In the pilot phase of their project, nine species were selected that were critically endangered, including birds, mammals, and amphibians, for which there were snap-frozen tissues or cell lines stored via zoo biobanking efforts. ‘It was really fantastic’ to see what could be achieved with regards to the generation of high-quality genomes for these species in only a couple of months – from sample acquisition, to sequencing, and genome assembly. In terms of the computational steps involved in genome assembly, these involved: filtering and pre-QC, assembly with Flye (v2.8.3) (for which Tomas noted more time was required for amphibian genomes, and less was needed for bird genomes, due to genome size and complexity), polishing (Racon and Medaka), assembly evaluations (e.g. BUSCO score and continuity), and, lastly, purging haplotigs using purge_dups. In total, this assembly pipeline required around seven working days per genome (exact time being species dependent). Displaying representative read length distribution plots for samples from each of the nine species sequenced, Tomas stated that the starting material was good enough to extract high molecular-weight DNA, allowing them to obtain read length N50s of ~20–40 kbps, which is ‘really good’ for subsequent assembly. Regarding the assembled genomes themselves, the contig N50s were ~30–50 Mbps, ‘which is quite remarkable’.

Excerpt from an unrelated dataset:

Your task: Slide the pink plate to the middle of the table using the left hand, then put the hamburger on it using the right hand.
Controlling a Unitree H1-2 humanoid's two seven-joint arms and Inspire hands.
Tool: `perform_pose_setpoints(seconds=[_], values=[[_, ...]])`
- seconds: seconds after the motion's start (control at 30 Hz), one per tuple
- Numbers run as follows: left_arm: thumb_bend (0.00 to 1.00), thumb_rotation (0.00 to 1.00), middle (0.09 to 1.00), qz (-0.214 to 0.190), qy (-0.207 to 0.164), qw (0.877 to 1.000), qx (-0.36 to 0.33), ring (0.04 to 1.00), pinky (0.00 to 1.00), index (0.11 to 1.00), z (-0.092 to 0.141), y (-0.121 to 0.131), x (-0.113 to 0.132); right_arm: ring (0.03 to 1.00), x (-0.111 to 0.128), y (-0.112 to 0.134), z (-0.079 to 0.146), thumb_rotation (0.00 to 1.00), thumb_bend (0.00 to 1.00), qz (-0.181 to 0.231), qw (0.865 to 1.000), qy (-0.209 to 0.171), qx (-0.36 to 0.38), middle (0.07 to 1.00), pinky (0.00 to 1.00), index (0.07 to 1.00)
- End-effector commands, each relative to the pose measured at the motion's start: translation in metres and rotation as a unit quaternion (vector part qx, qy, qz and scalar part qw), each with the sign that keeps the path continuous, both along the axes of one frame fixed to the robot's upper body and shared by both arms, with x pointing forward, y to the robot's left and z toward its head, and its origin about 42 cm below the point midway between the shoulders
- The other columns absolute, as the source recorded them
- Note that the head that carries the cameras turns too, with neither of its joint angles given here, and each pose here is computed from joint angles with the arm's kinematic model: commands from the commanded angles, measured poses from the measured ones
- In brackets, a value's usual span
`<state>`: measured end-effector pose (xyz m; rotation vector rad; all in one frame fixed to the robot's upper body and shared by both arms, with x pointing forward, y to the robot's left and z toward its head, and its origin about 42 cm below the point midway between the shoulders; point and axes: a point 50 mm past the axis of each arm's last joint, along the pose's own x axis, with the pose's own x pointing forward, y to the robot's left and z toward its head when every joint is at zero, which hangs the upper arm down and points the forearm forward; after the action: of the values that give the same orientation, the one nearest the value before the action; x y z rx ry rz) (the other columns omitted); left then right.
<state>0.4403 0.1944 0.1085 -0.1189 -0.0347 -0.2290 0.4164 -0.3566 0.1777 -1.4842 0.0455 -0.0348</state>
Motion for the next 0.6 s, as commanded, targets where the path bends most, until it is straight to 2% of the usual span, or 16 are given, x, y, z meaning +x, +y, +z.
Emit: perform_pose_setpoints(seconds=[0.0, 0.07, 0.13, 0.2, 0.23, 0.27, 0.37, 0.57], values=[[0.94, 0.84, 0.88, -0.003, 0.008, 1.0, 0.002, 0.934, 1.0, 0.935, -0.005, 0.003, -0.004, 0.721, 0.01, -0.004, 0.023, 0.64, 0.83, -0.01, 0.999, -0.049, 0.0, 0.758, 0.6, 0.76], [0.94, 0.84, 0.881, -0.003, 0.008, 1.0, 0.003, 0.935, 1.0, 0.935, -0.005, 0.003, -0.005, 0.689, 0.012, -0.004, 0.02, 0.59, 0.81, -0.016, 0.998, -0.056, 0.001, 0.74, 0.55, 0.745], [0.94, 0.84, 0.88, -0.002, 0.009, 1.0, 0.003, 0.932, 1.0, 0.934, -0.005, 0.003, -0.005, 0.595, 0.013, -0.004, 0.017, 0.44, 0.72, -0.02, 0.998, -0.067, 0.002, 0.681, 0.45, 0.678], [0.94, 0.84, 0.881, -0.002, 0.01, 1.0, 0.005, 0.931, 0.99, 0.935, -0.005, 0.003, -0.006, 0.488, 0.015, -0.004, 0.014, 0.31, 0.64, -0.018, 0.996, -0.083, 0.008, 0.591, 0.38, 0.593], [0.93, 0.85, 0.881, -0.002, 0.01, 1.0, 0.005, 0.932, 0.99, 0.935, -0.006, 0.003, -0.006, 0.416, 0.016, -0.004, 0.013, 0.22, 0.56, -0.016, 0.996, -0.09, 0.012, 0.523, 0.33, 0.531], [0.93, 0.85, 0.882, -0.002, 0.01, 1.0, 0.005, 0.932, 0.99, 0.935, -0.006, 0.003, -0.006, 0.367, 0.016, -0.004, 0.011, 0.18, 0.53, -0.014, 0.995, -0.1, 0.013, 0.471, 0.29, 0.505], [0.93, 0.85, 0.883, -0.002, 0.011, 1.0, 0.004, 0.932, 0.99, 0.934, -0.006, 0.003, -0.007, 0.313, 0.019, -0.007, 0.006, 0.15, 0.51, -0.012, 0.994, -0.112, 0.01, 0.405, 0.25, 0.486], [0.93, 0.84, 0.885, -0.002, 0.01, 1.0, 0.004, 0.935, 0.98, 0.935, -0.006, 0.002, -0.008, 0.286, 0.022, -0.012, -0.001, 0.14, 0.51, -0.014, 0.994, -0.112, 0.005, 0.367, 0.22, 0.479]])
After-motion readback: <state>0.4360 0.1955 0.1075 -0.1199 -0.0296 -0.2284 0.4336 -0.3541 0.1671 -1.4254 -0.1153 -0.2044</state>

Moving on, Tomas displayed sequencing data and assembly metrics for a few example species. Starting with the spider monkey, for which 44x genome depth of coverage was obtained (138.2 Gb); the resultant genome assembly had a contig N50 of 50.52 Mb, total length of 2.65 Gb, and the largest scaffold of 142.9 Mb. By integrating this data into another project that Tomas’s team are running on the population genomics of spider monkey and crested macaque species, the team will be able to use cross-species analyses to better understand aspects of population and conservation status.

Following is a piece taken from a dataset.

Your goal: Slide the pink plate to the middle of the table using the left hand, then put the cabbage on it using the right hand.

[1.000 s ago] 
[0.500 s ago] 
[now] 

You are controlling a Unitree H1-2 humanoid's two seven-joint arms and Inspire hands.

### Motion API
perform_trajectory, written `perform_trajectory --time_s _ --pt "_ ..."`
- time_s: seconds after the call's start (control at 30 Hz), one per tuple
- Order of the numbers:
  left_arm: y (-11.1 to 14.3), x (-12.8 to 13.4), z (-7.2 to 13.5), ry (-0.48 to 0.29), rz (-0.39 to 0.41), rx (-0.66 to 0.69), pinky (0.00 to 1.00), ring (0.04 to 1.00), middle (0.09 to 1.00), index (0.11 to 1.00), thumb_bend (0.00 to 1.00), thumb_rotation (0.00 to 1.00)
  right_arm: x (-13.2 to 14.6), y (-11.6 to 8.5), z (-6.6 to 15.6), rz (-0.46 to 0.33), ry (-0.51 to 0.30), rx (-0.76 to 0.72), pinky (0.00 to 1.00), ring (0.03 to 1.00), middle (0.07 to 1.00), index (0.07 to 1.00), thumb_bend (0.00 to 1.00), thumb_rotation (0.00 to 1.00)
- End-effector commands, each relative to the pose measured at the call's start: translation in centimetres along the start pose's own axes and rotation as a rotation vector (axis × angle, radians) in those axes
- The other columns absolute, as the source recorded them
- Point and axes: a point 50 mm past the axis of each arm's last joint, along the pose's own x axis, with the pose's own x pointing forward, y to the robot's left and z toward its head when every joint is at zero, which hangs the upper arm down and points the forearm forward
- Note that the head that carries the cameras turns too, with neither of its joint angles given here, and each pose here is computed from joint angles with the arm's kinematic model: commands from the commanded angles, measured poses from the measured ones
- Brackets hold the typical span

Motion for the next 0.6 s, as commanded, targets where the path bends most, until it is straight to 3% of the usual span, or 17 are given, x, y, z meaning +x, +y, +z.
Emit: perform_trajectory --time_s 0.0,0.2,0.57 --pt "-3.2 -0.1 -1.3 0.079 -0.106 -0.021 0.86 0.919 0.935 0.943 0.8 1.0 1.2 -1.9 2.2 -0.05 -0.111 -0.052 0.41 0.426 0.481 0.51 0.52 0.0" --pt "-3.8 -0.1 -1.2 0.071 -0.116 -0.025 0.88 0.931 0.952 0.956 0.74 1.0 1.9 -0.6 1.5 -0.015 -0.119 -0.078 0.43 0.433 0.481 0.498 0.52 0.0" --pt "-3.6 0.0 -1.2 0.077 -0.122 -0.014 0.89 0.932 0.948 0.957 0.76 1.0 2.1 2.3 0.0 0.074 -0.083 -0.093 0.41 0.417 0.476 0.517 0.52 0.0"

Tomas next described how the nanopore whole-genome sequencing data they have produced on the blue-throated macaw could be used to improve the current short-read-based genome for this species. The nanopore-only assembly had a contig N50 of >42.5 Mb, a length of 1.14 Gb, and the largest scaffold was >121.9 Mb. By combining all the data, a ‘much better assembly’ was produced.

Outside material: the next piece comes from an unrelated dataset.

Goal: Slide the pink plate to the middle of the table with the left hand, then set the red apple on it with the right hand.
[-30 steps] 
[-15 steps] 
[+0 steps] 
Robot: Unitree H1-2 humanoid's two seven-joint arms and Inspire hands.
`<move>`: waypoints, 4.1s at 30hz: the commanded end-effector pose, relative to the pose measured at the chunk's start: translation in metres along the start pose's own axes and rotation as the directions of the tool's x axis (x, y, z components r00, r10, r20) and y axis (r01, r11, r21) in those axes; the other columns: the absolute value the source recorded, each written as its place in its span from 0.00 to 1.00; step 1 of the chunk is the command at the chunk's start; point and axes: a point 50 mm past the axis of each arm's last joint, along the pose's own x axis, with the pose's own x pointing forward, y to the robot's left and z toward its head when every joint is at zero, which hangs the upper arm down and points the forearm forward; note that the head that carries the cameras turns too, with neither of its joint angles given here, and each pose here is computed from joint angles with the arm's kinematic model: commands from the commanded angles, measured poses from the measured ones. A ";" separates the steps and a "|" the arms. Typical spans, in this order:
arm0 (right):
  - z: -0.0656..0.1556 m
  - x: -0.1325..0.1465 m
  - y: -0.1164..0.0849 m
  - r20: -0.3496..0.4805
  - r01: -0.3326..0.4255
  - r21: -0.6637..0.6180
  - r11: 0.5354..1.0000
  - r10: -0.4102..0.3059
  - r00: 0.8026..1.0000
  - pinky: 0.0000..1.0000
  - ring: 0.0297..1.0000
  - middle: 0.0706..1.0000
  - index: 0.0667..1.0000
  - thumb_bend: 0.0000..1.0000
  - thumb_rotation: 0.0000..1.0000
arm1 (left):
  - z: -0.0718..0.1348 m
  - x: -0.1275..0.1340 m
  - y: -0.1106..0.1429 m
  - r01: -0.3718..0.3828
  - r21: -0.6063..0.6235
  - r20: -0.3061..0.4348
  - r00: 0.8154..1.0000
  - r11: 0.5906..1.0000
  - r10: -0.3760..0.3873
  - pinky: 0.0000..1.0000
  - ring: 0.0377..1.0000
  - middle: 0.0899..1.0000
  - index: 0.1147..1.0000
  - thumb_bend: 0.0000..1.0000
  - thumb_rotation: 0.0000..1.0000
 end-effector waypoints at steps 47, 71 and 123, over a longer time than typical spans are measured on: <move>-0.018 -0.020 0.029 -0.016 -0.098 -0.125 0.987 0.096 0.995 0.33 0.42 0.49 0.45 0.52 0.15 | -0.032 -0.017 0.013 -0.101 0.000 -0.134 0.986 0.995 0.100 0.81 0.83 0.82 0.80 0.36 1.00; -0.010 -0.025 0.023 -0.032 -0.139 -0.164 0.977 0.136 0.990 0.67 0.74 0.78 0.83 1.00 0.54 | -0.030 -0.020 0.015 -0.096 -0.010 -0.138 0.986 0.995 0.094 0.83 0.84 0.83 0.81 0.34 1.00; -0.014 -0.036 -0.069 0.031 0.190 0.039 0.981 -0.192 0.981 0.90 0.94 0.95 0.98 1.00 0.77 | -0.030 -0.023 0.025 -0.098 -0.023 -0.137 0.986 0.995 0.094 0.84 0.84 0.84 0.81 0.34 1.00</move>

Lastly, Tomas focused on the most endangered amphibian in Europe — the Montseny brook newt. This newt is only found in one specific mountain region of Spain, close to where Tomas lives. There have been a lot of breeding and reintroduction efforts to expand the population numbers, and there are now ~2,000 individuals. However, human visitors continue to have a major impact on the habitat of these newts.
There is no reference genome for this newt, and very few genetic studies have been undertaken. The problem is that it has a ‘colossal genome’, which is full of repeats and redundancies that Tomas stated only long reads can help us solve. This work is in progress because, ‘as you can imagine’, assembling this genome is very complicated! A depth of coverage of ~20x has been produced with nanopore data from one individual; the contig N50 is on ‘the megabase scale’, but is expected to improve. Nonetheless, Tomas pointed out that the data as it is, is still very useful and allows us to do ‘a lot of beautiful, beautiful stuff’. For example, in collaboration with another team, they are aiming to generate data from around 200 newts throughout the area, to understand more about the genetic diversity of the Montseny newt population. The aim is that all the information will help in population restoration efforts.
Tomas stated that the data the team are producing is all online and open access, with the idea of exciting and engaging the community, and promoting further studies into these species, to prevent these species from ultimately disappearing. In the next month, Tomas plans to assemble genomes from further species.